Sim, mas a reunião acabou às 23h30 na véspera. “E o padre deve descansar! E cuidar de si! Durma! Descanse pelo menos 7/8 horas por dia.”
O dia parece-me curto para tanta coisa que os padres deviam fazer.
Os padres andam cansados. Exaustos. E honestamente boa parte do cansaço vem justamente da incapacidade de ser fiel aos cuidados que o Papa tão bem recomenda. Empurramos com a barriga (a famosa barriga de padre) a vida pessoal, de oração, de descanso, para tentar chegar a todo o lado.
E ainda precisam encontrar um sorriso quando surgem as cobranças disfarçadas de humor, porque não passou na cozinha da festa; porque só liga à família entre reuniões; porque não respondeu ao SMS que foi enviado de madrugada; ou porque já não interaje no grupo do Whatsapp (são só perto de 100 grupos, e dezenas de sms diárias, há notificações que chegam a atingir 150 sms num dia).
E vou ser muito honesto: dói a cobrança. Porque todos entendem, mas esperam que faça o que um jeitinho. Às vezes falta um bocadinho de empatia e “empatizando com o padre” aceitar fazer de outra forma.
E os padres desfazem-se para dar o jeitinho, até que não conseguem e os sorrisos se apagam, porque são todos iguais e os melhores “vão sempre embora, não é sr. Padre Patrício? (sim, disseram-mo e eu sem saber que dizer sorri. Porque já dizia o doutor Branco a propósito das piadas: quem não entendeu riu, quem entendeu apenas sorriu).
Disse a semana passada que o Corpo de Deus é a sua igreja, somos nós!
Hoje, que celebramos o Sagrado Coração de Jesus e o seu Amor por nós, a igreja precisa de aprender a ser essa presença amorosa, também na vida dos padres.
E não é ser coitadinho e nem estar à espera de convites para jantar e palmadinhas nas costas.
Querem que um padre se sinta amado? Sem proactivos. Rezem por ele e digam-lho! Rezem por ele e com ele. Sejam criativos, tragam ideias, ajudem a pensar a paróquia, sonhem com ele a Visão da Paróquia. Esqueçam de uma vez por todas o “o senhor padre é que sabe, o que achar melhor é que se faz”. Os padres não chegam para tudo. As soluções precisam vir de todo o lado.
Há muito colegas à beira do burnout. No brasil os números são assustadores. A quantidade de padres que cometem suicídio é tremendo. Num ambiente que é tradicionalmente bem mais caloroso em torno do padre.

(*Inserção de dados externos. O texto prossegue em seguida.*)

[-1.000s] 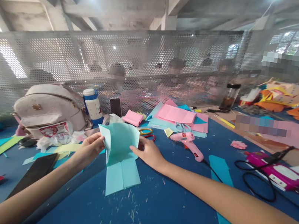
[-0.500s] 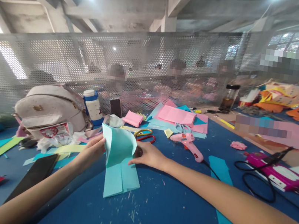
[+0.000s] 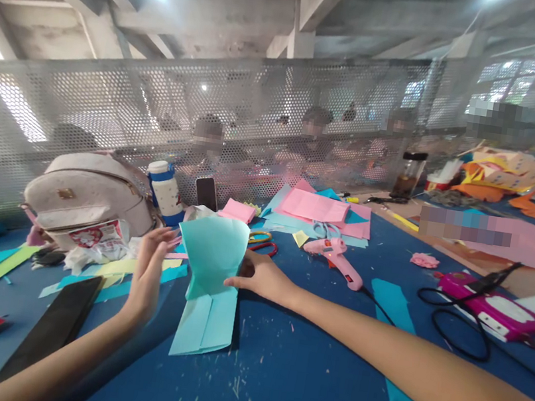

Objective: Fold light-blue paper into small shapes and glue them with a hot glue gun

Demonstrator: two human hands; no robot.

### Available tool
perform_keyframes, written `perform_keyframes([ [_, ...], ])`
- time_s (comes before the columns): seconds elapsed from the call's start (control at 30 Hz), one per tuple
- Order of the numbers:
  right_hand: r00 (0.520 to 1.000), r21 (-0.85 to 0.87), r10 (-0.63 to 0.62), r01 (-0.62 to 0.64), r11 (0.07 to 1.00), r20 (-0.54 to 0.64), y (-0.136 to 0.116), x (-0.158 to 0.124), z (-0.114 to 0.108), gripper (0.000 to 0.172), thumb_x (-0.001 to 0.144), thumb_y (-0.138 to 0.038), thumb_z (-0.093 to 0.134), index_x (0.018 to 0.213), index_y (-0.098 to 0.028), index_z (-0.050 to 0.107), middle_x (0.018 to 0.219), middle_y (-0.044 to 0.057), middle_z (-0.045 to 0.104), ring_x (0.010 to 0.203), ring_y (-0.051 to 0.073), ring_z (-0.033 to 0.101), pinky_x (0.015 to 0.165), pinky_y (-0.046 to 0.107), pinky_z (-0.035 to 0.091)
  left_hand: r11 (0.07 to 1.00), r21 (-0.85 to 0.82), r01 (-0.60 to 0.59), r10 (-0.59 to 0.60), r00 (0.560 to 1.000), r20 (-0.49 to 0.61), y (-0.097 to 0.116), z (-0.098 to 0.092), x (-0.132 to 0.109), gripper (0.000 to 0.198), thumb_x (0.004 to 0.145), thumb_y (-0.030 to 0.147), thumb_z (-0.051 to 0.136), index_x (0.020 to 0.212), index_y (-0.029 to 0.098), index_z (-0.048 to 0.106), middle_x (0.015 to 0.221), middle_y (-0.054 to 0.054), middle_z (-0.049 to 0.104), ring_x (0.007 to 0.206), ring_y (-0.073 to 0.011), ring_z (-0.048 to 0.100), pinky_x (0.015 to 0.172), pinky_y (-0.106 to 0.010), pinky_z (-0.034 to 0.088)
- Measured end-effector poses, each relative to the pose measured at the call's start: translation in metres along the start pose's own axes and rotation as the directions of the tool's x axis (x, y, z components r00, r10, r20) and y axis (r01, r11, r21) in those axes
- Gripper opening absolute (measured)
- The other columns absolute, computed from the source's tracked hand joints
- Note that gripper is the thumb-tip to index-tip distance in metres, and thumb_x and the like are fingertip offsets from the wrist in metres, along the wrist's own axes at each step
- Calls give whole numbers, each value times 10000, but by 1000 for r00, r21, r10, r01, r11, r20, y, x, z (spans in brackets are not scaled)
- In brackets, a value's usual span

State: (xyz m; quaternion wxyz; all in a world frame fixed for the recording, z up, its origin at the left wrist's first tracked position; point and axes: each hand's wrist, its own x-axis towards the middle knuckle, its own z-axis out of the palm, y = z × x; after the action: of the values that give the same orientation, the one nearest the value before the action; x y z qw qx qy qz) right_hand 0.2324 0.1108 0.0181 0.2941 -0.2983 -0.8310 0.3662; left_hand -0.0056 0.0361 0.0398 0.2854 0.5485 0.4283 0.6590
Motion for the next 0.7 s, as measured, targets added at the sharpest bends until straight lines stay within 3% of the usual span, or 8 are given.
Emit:
perform_keyframes([
  [0.03,1000,-4,1,-1,1000,2,0,0,0,486,758,-556,703,1026,-167,594,855,29,647,726,159,552,632,273,428,951,201,-236,255,964,-73,5,-4,-2,237,959,331,484,1187,283,525,1205,-44,587,1151,-198,522,989,-340,388],
  [0.1,1000,-13,4,-4,1000,4,0,0,0,494,746,-551,716,1028,-165,591,845,24,641,723,156,546,632,269,420,627,398,-670,595,741,310,18,-5,-11,175,926,193,491,1060,244,592,1000,-58,639,973,-216,579,897,-376,425],
  [0.17,1000,-25,9,-9,1000,6,1,1,1,506,720,-543,741,1010,-159,586,807,14,625,707,151,532,616,260,403,348,281,-894,500,430,752,28,4,-26,225,895,123,478,1063,213,598,906,-61,681,822,-214,614,793,-380,456],
  [0.2,1000,-31,12,-11,999,9,2,1,1,513,705,-539,754,1000,-156,583,775,5,610,692,147,520,601,254,390,292,292,-911,383,392,837,31,12,-34,237,889,109,467,1071,183,599,904,-83,695,806,-229,628,773,-391,471],
  [0.3,999,-40,18,-16,999,37,2,2,0,529,687,-535,769,993,-153,570,676,-34,544,637,132,484,556,238,351,254,499,-829,134,541,830,27,35,-59,268,914,178,460,1137,114,594,1111,-173,683,978,-297,651,839,-421,515],
  [0.4,992,-27,31,-28,999,119,-3,2,-8,557,650,-529,794,989,-151,565,650,-47,545,608,130,500,542,237,363,264,593,-761,5,616,788,15,43,-70,413,921,319,526,1270,98,527,1255,-168,633,1136,-312,602,952,-435,508],
  [0.53,918,88,35,-76,993,394,-12,2,-24,556,626,-479,813,1007,-140,593,843,29,657,766,184,590,651,279,461,286,615,-735,-88,618,781,11,36,-68,531,934,433,506,1348,100,474,1367,-158,553,1237,-311,522,1047,-458,450],
  [0.7,909,118,-12,-41,992,417,-11,1,-32,627,637,-399,806,1157,-135,576,1043,75,667,924,224,602,756,309,481,338,626,-703,-165,610,775,16,35,-64,601,953,512,413,1406,117,424,1402,-158,507,1263,-326,478,1062,-500,421],
])
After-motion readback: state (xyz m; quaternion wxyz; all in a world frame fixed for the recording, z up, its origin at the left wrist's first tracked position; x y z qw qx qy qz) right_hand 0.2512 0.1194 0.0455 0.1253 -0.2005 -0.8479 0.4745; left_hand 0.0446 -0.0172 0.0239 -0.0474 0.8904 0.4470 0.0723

Querem cuidar do padre sejam Igreja. E não cobrem, ajudem a construir e a ser esta presença amorosa do Coração de Jesus no Mundo. Apontem soluções, desafiem a caminhos novos.

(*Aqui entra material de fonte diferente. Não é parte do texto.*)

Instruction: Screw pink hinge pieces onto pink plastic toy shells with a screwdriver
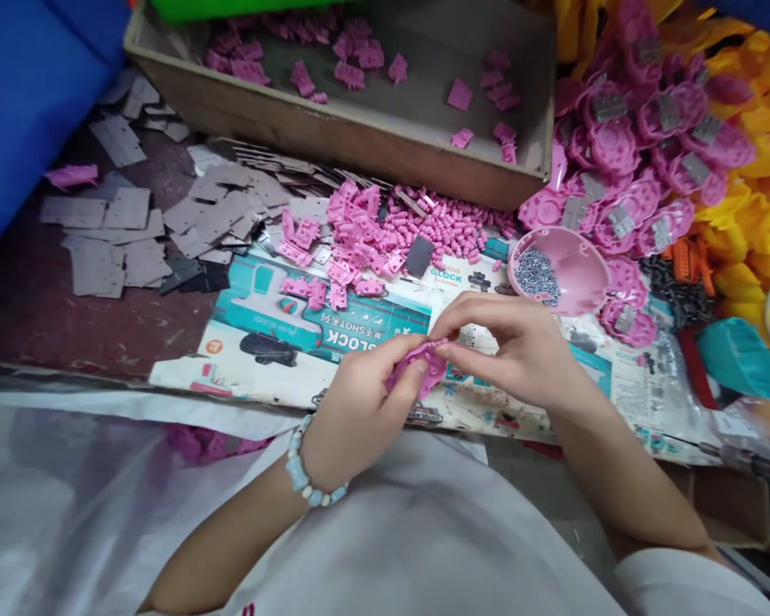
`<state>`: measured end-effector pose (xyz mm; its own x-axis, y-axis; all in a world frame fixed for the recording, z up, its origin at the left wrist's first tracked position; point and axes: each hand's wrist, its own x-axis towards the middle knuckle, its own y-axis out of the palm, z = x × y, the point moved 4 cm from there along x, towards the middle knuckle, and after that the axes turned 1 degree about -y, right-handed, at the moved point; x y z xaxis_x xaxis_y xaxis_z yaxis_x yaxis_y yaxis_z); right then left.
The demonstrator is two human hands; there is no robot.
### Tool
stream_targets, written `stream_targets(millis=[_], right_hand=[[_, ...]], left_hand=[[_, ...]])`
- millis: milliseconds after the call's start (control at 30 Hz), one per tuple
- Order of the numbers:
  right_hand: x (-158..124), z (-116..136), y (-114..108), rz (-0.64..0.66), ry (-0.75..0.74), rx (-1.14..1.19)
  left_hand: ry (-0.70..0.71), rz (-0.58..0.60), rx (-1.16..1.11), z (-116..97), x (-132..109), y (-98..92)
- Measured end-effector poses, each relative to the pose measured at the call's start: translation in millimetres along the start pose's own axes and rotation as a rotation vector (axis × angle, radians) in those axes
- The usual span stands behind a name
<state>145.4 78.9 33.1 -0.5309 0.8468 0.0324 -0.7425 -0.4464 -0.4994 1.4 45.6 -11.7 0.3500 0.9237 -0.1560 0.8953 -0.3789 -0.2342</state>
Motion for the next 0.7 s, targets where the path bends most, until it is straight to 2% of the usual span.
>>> stream_targets(millis=[133, 267, 500, 600, 700], right_hand=[[1, -4, 0, 0.049, 0.037, 0.010], [1, -3, -1, 0.067, 0.066, 0.086], [2, 0, 5, 0.140, 0.074, -0.011], [5, 2, 5, 0.176, 0.095, -0.004], [16, 4, 8, 0.264, 0.084, 0.064]], left_hand=[[0.076, 0.003, 0.121, -6, -3, 0.2], [0.063, 0.016, 0.137, -6, -2, -0.7], [0.094, 0.053, 0.190, -6, -2, 0.0], [0.072, 0.069, 0.145, -2, -5, -3.5], [0.061, 0.060, 0.060, 1, -9, -12.2]])
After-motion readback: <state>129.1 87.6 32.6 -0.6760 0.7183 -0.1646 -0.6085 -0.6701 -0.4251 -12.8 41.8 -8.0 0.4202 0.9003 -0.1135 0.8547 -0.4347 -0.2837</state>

Diziam-me esta semana a propósito das olheiras: “lá diz o ditado: paróquia viva, padre morto”, será que não conseguimos fazer de outra maneira?
Uma comunidade viva transforma o mundo e alimenta o padre, podem ter a certeza
Ser padre tem sido a aventura de uma vida, e vai para lá de qualquer sonho ou imaginação.
Mas precisa ser bem feito. E precisa de ajuda.
Penso que o foco nem é tanto o cansaço, é o desgaste. Aqui na Marinha vocês entendem bem esta linguagem, as máquinas têm partes que são de desgaste rápido, precisam ser bem lubrificadas para que o desgaste não seja antecipado.
No padre será a oração, o cuidado próprio, a unção do Espírito recebido na ordenação e renovado na sua própria entrega, mas também a comunidade, o suporte de não estar sozinho na missão. A certeza que sendo chamado a uma missão tão especial, não está de facto sozinho tem uma multidão celeste e humana consigo.